▸ Instructions for the task
Each line of the records must appear in your answer exactly, with no pictures.
++++ Information supplied
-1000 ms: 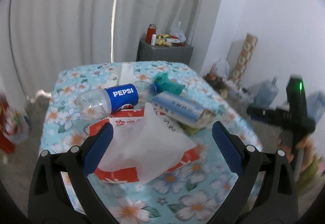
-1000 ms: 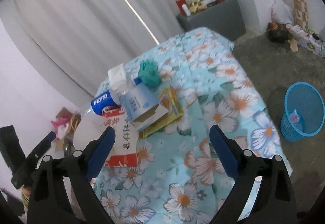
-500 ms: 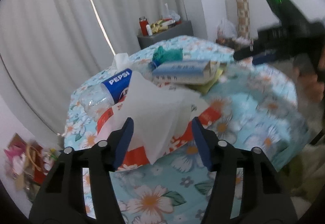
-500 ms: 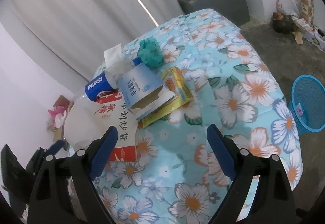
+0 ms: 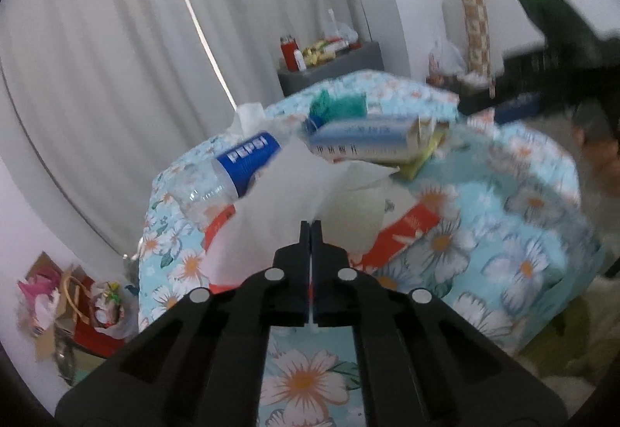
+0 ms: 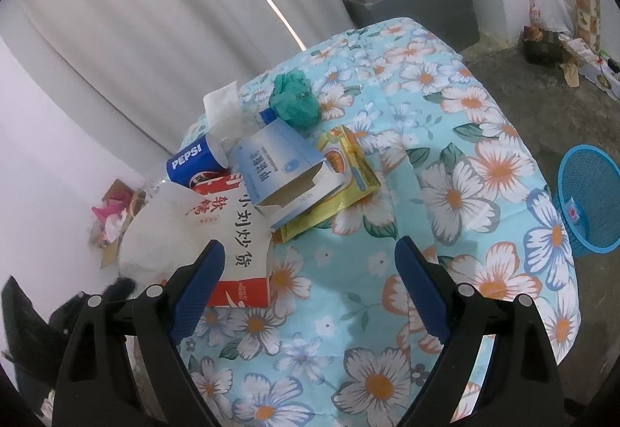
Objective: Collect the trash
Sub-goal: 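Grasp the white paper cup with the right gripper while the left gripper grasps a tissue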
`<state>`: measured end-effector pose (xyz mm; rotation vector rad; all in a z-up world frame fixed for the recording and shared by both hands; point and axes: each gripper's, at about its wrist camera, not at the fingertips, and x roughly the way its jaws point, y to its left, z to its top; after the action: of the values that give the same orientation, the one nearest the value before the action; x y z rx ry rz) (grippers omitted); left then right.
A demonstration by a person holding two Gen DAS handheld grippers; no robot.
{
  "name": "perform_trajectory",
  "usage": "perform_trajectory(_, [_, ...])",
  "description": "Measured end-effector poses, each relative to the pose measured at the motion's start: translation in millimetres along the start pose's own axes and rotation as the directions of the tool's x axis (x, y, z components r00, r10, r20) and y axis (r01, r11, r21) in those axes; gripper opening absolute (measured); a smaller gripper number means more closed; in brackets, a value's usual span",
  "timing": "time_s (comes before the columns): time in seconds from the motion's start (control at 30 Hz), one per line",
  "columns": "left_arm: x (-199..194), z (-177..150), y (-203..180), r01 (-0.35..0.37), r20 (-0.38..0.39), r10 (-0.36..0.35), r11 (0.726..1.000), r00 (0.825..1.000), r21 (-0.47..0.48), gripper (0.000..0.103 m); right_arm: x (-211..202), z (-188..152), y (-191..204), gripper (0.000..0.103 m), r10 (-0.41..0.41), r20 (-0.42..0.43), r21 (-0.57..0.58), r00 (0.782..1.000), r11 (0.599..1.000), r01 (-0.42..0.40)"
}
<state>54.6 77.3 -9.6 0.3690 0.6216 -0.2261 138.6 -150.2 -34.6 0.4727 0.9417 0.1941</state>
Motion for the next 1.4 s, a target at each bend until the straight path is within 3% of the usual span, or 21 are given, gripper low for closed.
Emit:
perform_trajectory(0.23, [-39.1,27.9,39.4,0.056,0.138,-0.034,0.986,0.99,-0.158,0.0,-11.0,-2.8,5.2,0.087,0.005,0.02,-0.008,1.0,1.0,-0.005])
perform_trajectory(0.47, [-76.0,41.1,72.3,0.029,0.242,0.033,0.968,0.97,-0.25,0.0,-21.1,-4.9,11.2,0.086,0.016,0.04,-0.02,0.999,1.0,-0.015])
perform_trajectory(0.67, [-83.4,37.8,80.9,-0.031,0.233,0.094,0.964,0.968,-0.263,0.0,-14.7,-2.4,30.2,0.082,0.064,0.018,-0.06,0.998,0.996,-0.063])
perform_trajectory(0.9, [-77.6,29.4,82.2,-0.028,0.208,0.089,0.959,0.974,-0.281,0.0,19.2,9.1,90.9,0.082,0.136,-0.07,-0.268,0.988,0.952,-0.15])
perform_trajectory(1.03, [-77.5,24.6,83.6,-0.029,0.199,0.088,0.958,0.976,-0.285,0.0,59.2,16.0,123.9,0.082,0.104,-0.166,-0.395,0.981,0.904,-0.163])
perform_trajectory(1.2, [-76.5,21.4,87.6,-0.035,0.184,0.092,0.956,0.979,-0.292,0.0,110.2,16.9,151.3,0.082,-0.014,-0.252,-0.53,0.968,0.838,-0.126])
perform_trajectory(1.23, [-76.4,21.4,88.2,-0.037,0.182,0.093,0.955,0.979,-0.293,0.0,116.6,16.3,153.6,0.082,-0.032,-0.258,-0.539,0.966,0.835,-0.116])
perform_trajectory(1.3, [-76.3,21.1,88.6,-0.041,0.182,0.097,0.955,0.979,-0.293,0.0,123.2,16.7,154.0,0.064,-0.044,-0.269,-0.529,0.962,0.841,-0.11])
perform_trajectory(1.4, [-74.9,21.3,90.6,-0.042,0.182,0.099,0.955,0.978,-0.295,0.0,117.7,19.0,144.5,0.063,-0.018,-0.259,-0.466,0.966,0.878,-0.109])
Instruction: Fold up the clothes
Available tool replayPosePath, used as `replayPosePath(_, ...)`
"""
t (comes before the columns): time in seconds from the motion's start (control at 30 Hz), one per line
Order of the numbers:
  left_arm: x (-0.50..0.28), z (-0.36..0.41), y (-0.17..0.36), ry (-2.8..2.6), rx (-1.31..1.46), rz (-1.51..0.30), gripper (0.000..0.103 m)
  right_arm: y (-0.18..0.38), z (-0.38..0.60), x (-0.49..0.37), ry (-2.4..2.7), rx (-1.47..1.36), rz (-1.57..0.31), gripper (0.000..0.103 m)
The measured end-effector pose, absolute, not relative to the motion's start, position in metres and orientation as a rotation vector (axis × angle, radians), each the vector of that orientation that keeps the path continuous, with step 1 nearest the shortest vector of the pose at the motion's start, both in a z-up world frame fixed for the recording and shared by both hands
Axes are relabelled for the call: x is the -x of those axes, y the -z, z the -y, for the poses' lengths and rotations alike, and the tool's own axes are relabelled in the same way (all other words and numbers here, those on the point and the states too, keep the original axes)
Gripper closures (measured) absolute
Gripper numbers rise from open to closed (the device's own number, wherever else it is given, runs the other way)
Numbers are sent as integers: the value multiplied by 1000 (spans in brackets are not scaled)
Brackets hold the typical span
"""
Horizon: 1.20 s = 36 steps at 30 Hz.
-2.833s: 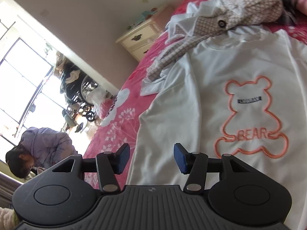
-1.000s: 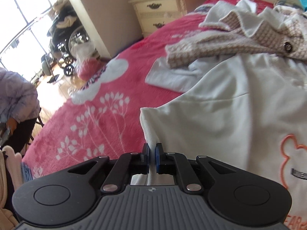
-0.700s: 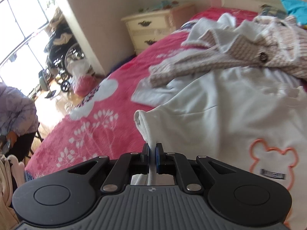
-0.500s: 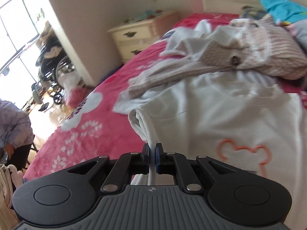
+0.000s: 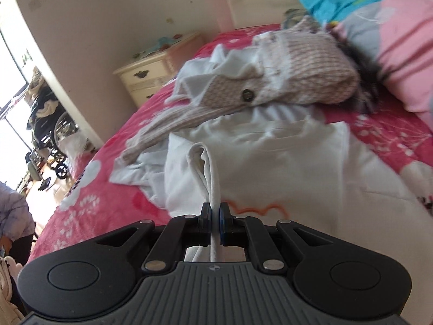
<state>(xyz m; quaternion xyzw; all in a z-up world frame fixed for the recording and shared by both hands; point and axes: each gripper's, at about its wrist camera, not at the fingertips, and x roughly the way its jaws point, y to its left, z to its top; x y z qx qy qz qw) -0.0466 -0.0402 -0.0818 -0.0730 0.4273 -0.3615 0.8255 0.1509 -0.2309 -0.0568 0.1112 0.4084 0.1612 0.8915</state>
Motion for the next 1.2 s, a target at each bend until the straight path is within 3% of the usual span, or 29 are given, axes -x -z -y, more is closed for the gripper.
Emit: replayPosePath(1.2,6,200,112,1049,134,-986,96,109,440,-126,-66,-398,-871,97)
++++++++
▸ Response
-1000 ms: 
-1000 ms: 
-500 ms: 
-500 ms: 
+0 ms: 
+0 ms: 
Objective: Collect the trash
Sub-goal: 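Grasp the white paper cup with the right gripper while the left gripper grasps a tissue
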`<state>`: measured end-effector pose (xyz mm; rotation vector rad; all in a z-up world frame fixed for the recording and shared by both hands; point and axes: each gripper's, at about its wrist camera, not at the fingertips, and x roughly the way its jaws point, y to its left, z to its top; after the action: of the values that give the same orientation, the one nearest the value before the action; x y z rx ry rz) (grippers omitted); left then right.
A demonstration by a person holding two Gen DAS handheld grippers; no robot.
{
  "name": "perform_trajectory",
  "usage": "perform_trajectory(_, [_, ...])",
  "description": "Measured end-effector poses, each relative to the pose measured at the motion's start: translation in millimetres along the start pose's own axes and rotation as the directions of the tool's x axis (x, y, z components r00, r10, r20) and y axis (r01, r11, r21) in those axes; gripper opening absolute (measured); a smaller gripper number means more closed; in brackets, a value's usual span",
  "timing": "time_s (comes before the columns): time in seconds from the motion's start (control at 30 Hz), one per line",
  "columns": "left_arm: x (-199..194), z (-177..150), y (-203..180), r01 (-0.35..0.37), r20 (-0.38..0.39), r10 (-0.36..0.35), r11 (0.726..1.000), r00 (0.825..1.000), r21 (-0.47..0.48), gripper (0.000..0.103 m); right_arm: x (-211..202), z (-188..152), y (-191..204), gripper (0.000..0.103 m), r10 (-0.41..0.41), r20 (-0.42..0.43), r21 (-0.57..0.58), r00 (0.782..1.000), r11 (0.599..1.000), r01 (-0.42..0.40)"
}
<state>54.6 77.3 -9.6 0.3690 0.6216 -0.2261 138.6 -150.2 -34.6 0.4727 0.9417 0.1941</state>
Motion for the next 1.4 s, a target at each bend until the straight path is within 3% of the usual span, or 21 are given, gripper low for closed.
Emit:
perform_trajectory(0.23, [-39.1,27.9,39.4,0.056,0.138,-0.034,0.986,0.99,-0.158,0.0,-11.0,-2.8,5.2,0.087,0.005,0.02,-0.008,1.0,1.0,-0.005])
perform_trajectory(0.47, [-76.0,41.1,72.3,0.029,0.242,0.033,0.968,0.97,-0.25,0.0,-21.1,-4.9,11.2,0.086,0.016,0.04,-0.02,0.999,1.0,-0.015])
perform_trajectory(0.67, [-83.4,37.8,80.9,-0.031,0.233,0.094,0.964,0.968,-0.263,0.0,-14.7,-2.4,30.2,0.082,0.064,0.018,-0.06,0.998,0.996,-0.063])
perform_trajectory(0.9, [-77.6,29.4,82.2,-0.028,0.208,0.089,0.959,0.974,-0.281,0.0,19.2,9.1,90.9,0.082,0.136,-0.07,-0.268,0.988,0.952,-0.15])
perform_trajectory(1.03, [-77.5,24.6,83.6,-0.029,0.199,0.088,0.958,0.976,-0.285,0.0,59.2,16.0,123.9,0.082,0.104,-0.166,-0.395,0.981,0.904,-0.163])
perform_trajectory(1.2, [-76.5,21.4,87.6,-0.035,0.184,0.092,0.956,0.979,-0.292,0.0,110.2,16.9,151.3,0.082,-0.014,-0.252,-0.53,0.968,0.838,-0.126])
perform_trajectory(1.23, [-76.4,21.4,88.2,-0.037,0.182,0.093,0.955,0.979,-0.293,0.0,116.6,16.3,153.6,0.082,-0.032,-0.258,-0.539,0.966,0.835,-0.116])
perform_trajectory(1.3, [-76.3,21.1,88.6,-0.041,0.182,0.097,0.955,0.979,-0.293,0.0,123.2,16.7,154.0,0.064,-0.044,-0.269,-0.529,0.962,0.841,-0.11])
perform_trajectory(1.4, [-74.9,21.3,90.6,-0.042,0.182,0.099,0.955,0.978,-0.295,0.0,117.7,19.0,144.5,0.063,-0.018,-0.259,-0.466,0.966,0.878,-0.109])
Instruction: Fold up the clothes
Available tool replayPosePath, used as `replayPosePath(_, ...)`
"""
t (comes before the columns): time in seconds from the motion's start (control at 30 Hz), one per line
Order of the numbers:
  left_arm: x (-0.50..0.28), z (-0.36..0.41), y (-0.17..0.36), ry (-2.8..2.6), rx (-1.31..1.46), rz (-1.51..0.30), gripper (0.000..0.103 m)
  right_arm: y (-0.18..0.38), z (-0.38..0.60), x (-0.49..0.37), ry (-2.4..2.7), rx (-1.47..1.36), rz (-1.57..0.31), gripper (0.000..0.103 m)
The measured end-effector pose, absolute, not relative to the motion's start, position in metres and orientation as a rotation vector (axis × angle, radians), each the vector of that orientation that keeps the path continuous, with step 1 nearest the shortest vector of the pose at the motion's start, both in a z-up world frame fixed for the recording and shared by both hands
Axes are relabelled for the call: x is the -x of those axes, y the -z, z the -y, for the poses' lengths and rotations alike, and the tool's own axes are relabelled in the same way (all other words and numbers here, those on the point and the states too, keep the original axes)
Gripper closures (measured) absolute
Gripper numbers rise from open to closed (the device's own number, wherever else it is given, runs the other way)
Numbers are sent as integers: the value multiplied by 1000 (spans in brackets are not scaled)
Brackets hold the typical span
"""
Horizon: 1.20 s = 36 steps at 30 Hz.
-2.833s: 
-1.000s: 
-0.700s: 
-0.500s: 
+0.000s: 
<state>(xyz m; quaternion xyzw; all in a z-up world frame fixed for the recording and shared by both hands; point and axes: each gripper's, at about its wrist camera, not at the fingertips, and x roughly the way its jaws point, y to its left, z to its top; x y z qx qy qz qw) -0.0466 -0.0402 -0.0818 -0.0730 0.4273 -0.3615 0.8255 0.1509 -0.2309 -0.0568 0.1112 0.4084 0.1612 0.8915</state>
Motion for the next 1.2 s, a target at each bend until the straight path is within 3% of the usual span, or 29 are given, axes -x -z -y, more is closed for the gripper.
Emit: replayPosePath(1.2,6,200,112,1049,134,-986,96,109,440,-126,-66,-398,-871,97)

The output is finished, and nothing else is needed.